WORK ORDER:
Begin at the line with "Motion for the" and write out every line after it, exactly, through the last line below, adding nothing.
*** GIVEN DATA Section Begins ***
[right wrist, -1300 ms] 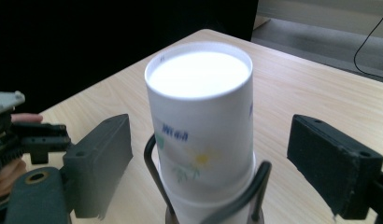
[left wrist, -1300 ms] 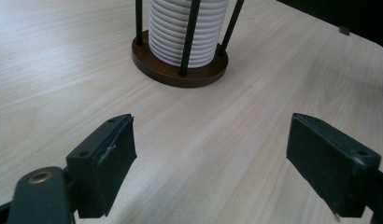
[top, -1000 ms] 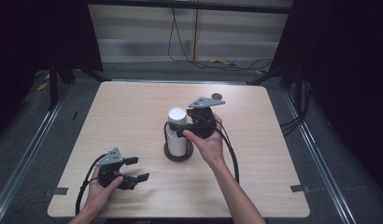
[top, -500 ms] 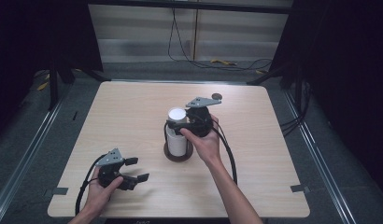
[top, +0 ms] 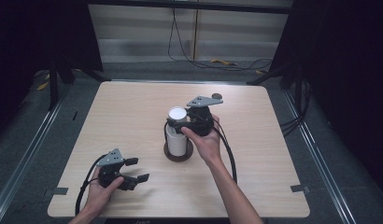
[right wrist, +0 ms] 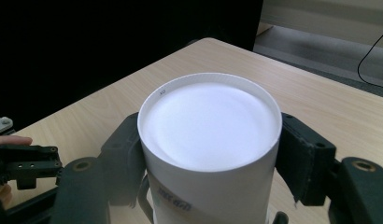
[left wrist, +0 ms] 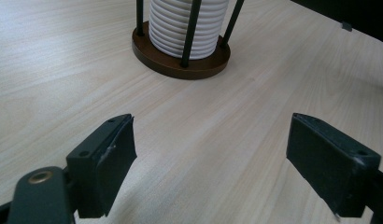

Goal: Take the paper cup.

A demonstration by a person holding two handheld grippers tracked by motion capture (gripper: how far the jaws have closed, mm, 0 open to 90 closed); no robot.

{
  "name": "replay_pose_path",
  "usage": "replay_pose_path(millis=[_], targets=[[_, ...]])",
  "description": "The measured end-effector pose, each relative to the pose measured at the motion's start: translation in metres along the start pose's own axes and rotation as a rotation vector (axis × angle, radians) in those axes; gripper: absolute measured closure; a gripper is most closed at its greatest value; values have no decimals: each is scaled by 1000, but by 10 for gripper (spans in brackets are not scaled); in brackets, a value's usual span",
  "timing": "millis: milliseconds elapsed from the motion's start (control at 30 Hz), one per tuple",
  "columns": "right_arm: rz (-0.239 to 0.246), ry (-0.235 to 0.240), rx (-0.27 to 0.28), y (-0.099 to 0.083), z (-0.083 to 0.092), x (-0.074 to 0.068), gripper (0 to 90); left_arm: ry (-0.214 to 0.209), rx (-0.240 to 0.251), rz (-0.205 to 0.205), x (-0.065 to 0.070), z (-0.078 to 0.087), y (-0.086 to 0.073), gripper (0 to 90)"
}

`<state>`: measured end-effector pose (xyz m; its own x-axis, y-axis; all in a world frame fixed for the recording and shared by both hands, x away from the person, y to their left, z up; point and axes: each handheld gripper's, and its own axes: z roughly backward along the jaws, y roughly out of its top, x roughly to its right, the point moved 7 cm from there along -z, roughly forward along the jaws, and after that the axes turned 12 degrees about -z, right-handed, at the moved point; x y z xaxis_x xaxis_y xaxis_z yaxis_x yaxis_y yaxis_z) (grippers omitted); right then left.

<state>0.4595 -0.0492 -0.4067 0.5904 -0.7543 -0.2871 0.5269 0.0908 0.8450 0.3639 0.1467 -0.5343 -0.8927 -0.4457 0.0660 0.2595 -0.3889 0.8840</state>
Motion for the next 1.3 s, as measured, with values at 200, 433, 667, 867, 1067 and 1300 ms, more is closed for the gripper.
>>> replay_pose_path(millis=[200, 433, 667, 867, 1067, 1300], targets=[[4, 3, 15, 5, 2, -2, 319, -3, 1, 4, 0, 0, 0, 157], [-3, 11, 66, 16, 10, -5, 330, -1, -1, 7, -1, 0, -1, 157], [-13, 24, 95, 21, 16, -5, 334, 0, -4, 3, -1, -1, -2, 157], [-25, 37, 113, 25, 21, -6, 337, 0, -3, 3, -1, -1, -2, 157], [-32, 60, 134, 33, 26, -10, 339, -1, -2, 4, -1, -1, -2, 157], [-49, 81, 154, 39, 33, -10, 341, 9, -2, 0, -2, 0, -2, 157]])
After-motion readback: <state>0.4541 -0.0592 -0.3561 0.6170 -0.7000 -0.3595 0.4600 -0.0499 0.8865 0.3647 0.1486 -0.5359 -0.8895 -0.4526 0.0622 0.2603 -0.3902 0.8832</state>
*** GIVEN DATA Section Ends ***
RESPONSE TO THIS EXERCISE:
Motion for the next 1.3 s, as measured, with values at 200, 433, 667, 867, 1067 and 1300 ms, more is closed for the gripper.
>>> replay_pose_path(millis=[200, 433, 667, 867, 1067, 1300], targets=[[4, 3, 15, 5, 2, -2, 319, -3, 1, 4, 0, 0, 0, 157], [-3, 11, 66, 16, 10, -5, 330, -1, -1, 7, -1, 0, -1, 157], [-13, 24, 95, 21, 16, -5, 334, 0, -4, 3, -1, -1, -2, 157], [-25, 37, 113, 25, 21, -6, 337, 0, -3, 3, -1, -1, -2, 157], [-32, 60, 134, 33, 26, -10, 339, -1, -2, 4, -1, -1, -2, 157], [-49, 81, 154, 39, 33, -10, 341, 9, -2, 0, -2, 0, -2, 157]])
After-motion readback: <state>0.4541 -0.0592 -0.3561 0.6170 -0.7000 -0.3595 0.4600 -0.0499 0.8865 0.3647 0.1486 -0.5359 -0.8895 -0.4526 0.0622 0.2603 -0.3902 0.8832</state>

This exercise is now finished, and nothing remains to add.